Lines in the listing below containing the string "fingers" are to be identified and copied.

[[ SUPPLIED RECORDS, beginning ]]

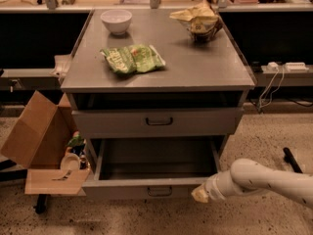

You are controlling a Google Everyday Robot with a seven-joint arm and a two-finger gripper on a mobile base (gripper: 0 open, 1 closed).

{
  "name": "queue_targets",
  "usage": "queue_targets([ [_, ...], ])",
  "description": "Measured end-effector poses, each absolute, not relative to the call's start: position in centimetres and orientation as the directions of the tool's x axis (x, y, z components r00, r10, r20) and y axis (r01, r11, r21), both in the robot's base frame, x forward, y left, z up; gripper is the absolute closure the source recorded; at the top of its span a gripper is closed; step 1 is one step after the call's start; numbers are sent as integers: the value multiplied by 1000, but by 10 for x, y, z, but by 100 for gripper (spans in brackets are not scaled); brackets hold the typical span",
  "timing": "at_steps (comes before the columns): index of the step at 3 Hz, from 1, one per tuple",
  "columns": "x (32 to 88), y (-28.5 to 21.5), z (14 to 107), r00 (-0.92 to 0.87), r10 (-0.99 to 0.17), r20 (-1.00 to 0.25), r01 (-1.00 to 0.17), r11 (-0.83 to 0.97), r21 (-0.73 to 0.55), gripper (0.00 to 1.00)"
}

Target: Close middle drawer

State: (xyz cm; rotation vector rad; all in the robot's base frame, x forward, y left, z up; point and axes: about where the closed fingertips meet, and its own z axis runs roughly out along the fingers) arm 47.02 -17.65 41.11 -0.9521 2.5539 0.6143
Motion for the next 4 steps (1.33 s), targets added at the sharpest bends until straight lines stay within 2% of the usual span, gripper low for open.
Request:
queue_targets([
  [4, 500, -163, 411, -674, -526, -519, -711, 651, 264, 100],
])
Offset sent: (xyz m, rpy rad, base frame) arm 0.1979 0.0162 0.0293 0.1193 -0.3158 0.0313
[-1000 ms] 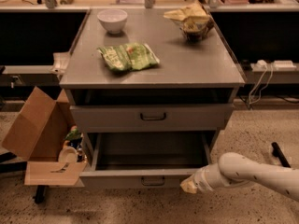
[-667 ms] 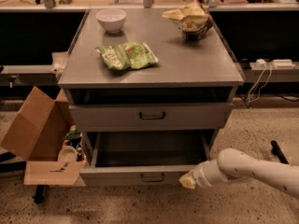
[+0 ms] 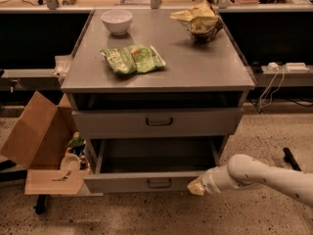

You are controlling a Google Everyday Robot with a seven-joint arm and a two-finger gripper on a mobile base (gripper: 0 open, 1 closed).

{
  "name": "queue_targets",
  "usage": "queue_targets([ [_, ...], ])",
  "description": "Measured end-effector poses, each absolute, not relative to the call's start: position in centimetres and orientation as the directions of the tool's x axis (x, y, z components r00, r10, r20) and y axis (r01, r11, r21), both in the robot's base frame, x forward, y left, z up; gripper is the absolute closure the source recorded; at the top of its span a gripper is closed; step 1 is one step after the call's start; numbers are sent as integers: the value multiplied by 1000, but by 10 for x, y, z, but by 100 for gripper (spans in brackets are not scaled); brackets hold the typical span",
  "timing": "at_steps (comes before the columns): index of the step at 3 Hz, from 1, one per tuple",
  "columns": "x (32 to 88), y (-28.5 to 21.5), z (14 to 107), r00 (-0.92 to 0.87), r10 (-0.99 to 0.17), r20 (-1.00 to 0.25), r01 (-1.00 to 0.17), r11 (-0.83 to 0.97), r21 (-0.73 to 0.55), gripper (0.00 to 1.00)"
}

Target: Close middle drawer

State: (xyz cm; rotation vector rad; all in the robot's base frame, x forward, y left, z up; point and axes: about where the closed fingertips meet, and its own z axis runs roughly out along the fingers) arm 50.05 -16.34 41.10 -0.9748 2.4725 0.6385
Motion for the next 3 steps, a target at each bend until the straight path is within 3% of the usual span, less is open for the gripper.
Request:
queue_targets([
  [3, 523, -157, 419, -641, -533, -553, -733, 638, 234, 100],
])
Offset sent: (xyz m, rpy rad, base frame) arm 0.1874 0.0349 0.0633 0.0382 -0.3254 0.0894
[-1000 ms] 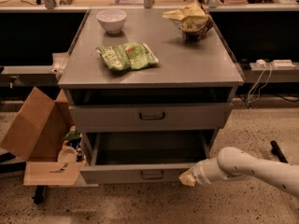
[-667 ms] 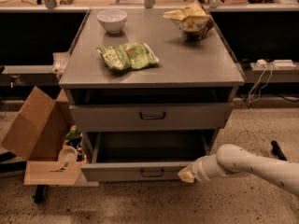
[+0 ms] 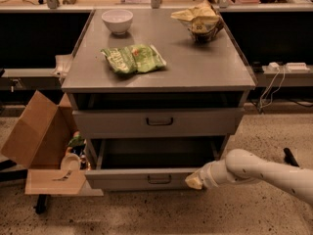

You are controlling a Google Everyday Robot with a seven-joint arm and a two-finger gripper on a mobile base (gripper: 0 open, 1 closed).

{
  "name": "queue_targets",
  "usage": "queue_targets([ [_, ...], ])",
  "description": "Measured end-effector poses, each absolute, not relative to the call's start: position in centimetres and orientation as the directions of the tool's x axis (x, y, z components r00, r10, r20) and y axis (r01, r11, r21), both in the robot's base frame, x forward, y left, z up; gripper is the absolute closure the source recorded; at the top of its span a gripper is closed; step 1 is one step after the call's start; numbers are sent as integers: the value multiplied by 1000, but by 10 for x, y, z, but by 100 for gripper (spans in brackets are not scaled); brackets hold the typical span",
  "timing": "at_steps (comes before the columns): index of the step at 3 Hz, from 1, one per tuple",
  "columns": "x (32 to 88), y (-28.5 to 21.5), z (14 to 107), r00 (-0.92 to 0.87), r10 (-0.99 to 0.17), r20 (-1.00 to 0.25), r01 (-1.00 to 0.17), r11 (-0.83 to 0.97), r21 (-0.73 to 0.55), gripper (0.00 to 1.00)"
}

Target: Close middle drawer

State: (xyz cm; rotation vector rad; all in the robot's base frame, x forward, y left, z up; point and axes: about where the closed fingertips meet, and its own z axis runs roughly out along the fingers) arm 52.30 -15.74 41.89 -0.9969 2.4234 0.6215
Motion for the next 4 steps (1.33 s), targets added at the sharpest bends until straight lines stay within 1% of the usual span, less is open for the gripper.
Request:
queue_targets([
  [1, 531, -138, 414, -604, -564, -564, -771, 593, 232, 100],
  [2, 531, -138, 414, -604, -564, -564, -771, 593, 232, 100],
  [4, 547, -147, 415, -612, -531, -586, -750, 625, 218, 100],
])
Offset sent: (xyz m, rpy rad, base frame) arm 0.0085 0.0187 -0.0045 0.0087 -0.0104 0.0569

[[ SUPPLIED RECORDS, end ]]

- EXERCISE ANSWER -
State: (xyz cm; rotation vector rad; all in the robot's base frame, x forward, y left, z up; point and axes: about where the closed fingertips meet, and its own z axis runs roughly out along the fingers) arm 47.02 -17.65 41.11 -0.9521 2.5539 0.6143
State: (xyz cm; rotation vector rad; all in the robot's base frame, x forward, y left, z up; point and axes: about where the closed fingertips meet, and its own z axis runs roughly out along the fingers) arm 50.05 -16.34 41.10 -0.9748 2.4725 0.6385
State: (xyz cm; rotation vector rad; all in the robot's base frame, x forward, y left, z up; point and axes: about where the closed fingertips meet, and its own z axis runs roughly out along the fingers) arm 52.30 -15.74 41.89 -0.9969 2.4234 0.6215

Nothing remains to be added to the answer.